Странная мысль пришла Безмо на ум, и тщетно затряс он головой, пытаясь отогнать гостью. Шаман Бездны ни разу не упомянул о Бездне, пока его не спросили, да и то - весьма неохотно. И вопросы он задавал какие-то неправильные, и нету у него того, что положено шаманам - амулетов, птичьих перьев, снадобий… вино хлещет… Это был какой-то неправильный шаман по имени Сарт. Каким должен быть правильный шаман, Безмо точно не знал - но не таким! Это он почему-то знал твердо…
- А что ты здесь делаешь? - спросил он, сам удивившись сказанному.
- То же, что и ты, - спокойно ответил шаман Сарт. - Играю свою роль. Ты еще помнишь, что это означает?

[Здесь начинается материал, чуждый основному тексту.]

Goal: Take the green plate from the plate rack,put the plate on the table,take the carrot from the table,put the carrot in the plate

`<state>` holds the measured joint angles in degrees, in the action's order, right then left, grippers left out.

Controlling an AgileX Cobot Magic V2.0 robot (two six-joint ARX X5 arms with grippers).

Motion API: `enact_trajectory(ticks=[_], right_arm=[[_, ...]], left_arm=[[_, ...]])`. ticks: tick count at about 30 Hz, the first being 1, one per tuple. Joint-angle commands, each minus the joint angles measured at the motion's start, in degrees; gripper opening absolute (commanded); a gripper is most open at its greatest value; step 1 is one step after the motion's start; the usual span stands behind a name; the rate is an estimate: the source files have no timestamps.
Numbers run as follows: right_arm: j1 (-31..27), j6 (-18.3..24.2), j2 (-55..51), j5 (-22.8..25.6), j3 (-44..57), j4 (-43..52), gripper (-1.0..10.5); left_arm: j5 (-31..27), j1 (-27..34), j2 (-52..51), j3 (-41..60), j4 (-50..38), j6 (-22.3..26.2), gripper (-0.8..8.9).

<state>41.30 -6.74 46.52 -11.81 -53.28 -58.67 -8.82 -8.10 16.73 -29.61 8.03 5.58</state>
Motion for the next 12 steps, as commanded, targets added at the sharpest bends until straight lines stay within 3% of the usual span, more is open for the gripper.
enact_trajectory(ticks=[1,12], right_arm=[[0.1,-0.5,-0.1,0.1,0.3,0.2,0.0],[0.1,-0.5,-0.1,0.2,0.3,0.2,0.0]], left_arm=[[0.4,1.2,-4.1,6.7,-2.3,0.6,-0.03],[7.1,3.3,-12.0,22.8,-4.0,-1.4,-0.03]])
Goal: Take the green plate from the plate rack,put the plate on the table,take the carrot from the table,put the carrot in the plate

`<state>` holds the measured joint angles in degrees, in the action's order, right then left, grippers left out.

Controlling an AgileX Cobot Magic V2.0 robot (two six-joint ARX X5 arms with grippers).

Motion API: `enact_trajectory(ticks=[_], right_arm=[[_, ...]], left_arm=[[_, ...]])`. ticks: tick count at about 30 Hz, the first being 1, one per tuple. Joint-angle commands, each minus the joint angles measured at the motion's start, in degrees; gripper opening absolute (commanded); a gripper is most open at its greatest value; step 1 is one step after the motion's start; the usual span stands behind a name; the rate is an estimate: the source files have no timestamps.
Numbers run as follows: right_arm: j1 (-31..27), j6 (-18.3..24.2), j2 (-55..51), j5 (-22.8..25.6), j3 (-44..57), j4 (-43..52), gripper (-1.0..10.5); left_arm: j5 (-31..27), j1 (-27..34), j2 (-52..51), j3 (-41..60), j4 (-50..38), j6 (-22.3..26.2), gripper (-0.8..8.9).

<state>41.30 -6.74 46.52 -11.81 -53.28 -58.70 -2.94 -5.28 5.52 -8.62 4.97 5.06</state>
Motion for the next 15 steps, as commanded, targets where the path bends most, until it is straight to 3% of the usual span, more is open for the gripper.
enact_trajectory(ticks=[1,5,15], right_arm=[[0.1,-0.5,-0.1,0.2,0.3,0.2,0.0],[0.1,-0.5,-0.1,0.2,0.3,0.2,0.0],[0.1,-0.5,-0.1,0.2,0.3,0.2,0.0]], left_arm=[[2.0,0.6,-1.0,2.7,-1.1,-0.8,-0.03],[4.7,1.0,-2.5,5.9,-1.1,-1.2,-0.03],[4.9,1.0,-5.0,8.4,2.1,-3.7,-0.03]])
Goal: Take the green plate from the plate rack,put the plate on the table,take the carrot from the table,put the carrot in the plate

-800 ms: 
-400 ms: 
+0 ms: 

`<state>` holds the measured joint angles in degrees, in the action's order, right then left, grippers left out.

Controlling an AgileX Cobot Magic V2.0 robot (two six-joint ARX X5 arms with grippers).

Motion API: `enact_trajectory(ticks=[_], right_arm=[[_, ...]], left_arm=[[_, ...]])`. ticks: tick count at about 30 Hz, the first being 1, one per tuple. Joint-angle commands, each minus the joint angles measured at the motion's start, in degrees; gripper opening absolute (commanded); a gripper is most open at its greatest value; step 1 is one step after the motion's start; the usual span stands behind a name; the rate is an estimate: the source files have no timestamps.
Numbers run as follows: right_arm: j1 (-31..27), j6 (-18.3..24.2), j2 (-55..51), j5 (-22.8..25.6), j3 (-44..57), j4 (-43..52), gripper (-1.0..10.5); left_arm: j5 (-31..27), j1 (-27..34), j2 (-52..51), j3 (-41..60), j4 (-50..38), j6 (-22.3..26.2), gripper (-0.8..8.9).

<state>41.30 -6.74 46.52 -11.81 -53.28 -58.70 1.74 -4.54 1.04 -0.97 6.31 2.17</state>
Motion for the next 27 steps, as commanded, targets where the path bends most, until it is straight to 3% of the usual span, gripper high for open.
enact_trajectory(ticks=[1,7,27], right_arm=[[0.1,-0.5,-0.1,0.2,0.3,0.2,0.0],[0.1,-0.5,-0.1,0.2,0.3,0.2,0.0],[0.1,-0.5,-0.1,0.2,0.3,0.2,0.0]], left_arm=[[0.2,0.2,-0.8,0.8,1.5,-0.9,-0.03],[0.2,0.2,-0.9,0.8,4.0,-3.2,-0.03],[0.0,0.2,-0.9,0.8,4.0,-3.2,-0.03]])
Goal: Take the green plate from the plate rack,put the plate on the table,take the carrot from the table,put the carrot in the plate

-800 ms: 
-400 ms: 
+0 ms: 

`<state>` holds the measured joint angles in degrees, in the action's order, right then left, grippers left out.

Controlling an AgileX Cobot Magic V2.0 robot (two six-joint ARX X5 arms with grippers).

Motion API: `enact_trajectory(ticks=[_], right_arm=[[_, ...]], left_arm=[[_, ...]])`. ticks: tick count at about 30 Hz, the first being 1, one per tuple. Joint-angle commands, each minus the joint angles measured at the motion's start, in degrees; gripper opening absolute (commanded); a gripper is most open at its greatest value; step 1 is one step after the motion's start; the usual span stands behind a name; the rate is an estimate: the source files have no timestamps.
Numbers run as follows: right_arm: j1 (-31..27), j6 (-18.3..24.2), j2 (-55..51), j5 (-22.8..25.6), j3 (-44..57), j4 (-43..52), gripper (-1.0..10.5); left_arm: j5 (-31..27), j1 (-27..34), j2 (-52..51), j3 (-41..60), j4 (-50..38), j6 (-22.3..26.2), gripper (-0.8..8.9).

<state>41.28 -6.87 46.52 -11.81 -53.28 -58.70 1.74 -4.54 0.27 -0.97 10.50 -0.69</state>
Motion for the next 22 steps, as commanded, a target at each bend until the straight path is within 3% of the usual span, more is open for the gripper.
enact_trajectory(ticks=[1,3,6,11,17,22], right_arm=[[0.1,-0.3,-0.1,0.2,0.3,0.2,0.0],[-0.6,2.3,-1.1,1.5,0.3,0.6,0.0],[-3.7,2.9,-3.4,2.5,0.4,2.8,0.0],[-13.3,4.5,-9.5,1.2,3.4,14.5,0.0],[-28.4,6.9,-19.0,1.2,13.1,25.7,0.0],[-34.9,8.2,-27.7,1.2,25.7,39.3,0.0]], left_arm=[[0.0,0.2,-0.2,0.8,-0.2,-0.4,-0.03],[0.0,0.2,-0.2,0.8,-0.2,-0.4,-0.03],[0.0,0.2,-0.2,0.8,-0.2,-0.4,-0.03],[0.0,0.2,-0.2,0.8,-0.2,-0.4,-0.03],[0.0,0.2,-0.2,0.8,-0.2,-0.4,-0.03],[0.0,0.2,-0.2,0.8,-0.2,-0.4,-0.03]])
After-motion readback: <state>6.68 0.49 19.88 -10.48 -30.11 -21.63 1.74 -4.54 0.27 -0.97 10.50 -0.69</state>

Сарт впился вспыхнувшими глазами в лицо Безмо; тот попытался отвести взгляд, но не сумел, и в надвинувшемся тумане вырос деревянный холм, и пять узких желтых солнц, и глядящий на него мрак под куполом расписанного неба, чужие, дикие слова, чужая одежда, и мрак вдруг обрушился обвалом хлопающих звуков; он кланялся, кланялся, в изнеможении, моля о тишине, покое…
- Нет, не помню, - пробормотал Безмо, с трудом выныривая на поверхность обыденного. - Когда-нибудь вспомню. Потом.
- Ну что ж, тогда мы и вернемся к нашей беседе. Иди. Мне было приятно говорить с тобой.
…Уже у выхода Безмо обернулся.
- И все-таки, Сарт, что связывает тебя с Бездной? - бросил он вглубь пещеры последний вопрос.
- Я ее боюсь, - коротко и серьезно ответил шаман.